The border, again, finds its use. Erect a barrier and put on the cloak of democracy. Paint China as the embodiment of authoritarian evil and prove one’s own innocence by contrast. The fear of confronting the truth about oneself is projected into upholding the partition. If the line is breached and the veil is torn, one might have to face the reality that the two sides are not so different after all. Both governments are driven by the desire for power and see science and technology as means to achieve it.

This past January, a year after his arrest, the US government dropped charges against Gang Chen, an MIT professor and naturalized US citizen who was accused of concealing income in his birth country. The same age as my parents and hailing from the same province, Chen came to the US in the late 1980s to pursue his doctorate in engineering. As China emerged from the long isolation of the Mao years, he was among the first generation of Chinese students who could go abroad for study. Two decades later, I would embark on the same narrow but by then well-traveled path, my identity straddling two countries that now appear locked in competition.

The federal prosecutor had claimed that Chen’s alleged crime was “not just about greed, but about loyalty to China.” Over 200 MIT faculty signed an open letter defending their colleague, “a prominent citizen of our country, a loyal American.”

“Questioning his loyalty is an outrage,” the authors of the letter wrote as an explanation for their advocacy.

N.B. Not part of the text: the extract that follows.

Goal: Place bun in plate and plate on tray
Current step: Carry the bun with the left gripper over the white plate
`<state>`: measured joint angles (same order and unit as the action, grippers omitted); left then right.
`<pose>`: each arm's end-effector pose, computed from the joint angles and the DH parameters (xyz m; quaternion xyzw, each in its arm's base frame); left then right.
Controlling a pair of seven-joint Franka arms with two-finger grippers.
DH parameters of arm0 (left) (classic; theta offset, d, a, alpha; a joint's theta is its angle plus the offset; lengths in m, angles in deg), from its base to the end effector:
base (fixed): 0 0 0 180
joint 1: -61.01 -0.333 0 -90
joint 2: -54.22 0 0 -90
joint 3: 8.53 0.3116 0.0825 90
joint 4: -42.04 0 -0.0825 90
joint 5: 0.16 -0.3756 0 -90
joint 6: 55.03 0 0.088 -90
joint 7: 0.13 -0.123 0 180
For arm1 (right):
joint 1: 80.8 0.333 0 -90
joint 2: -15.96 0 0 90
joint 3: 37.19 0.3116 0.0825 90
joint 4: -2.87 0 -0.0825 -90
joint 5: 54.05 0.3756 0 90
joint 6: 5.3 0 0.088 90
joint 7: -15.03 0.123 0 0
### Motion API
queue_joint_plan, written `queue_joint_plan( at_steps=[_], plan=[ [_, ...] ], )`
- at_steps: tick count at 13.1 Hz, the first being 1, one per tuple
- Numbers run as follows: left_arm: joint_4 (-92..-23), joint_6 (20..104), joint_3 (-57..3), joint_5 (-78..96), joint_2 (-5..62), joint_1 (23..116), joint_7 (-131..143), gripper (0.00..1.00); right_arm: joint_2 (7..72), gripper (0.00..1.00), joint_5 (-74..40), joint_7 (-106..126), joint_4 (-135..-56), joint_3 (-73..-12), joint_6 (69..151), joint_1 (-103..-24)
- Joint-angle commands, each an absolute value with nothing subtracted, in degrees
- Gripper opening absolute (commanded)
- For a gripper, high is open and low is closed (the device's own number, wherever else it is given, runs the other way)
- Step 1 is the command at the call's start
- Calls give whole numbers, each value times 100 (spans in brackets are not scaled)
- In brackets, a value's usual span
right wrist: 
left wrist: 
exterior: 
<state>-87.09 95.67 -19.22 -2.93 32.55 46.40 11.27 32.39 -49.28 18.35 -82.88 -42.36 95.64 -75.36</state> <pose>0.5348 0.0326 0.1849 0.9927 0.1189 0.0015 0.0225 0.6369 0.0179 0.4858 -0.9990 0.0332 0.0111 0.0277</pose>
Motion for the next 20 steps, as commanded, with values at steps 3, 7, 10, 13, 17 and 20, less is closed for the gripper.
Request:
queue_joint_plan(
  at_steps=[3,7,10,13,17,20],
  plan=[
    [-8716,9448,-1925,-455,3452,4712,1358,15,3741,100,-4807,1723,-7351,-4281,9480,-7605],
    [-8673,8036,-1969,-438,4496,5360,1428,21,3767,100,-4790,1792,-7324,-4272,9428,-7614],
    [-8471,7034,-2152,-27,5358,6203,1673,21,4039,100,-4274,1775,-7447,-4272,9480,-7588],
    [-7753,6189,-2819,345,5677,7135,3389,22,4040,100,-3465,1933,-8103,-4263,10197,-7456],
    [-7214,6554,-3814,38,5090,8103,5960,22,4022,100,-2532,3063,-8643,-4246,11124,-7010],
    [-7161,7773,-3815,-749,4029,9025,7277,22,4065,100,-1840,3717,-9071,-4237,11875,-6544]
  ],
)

I wonder how the letter writers would feel about a Chinese scientist swearing unabiding allegiance to China—if the many abuses of the Chinese government might give them pause. What, then, makes loyalty to the US different? I reckon the choice of words in the letter may be tactical, but questions of loyalty—what it is, what for, and to whom—are exactly the ones we as scientists, as intellectuals, as responsible members of society and as conscientious human beings, should be asking ourselves.

What kind of authority do we allow to lead us, to inform our identity, to dictate the terms of our work? What visions of the future are we denying ourselves if we surrender the answers to national governments? Those of us who have faced the menace of a border and bear the scars of crossing understand that state power is not indisputable and is often unjust. If the purpose of science is to extend our understanding of nature into new realms, the work of the scientist must resist social hierarchies and transcend the bounds of the state.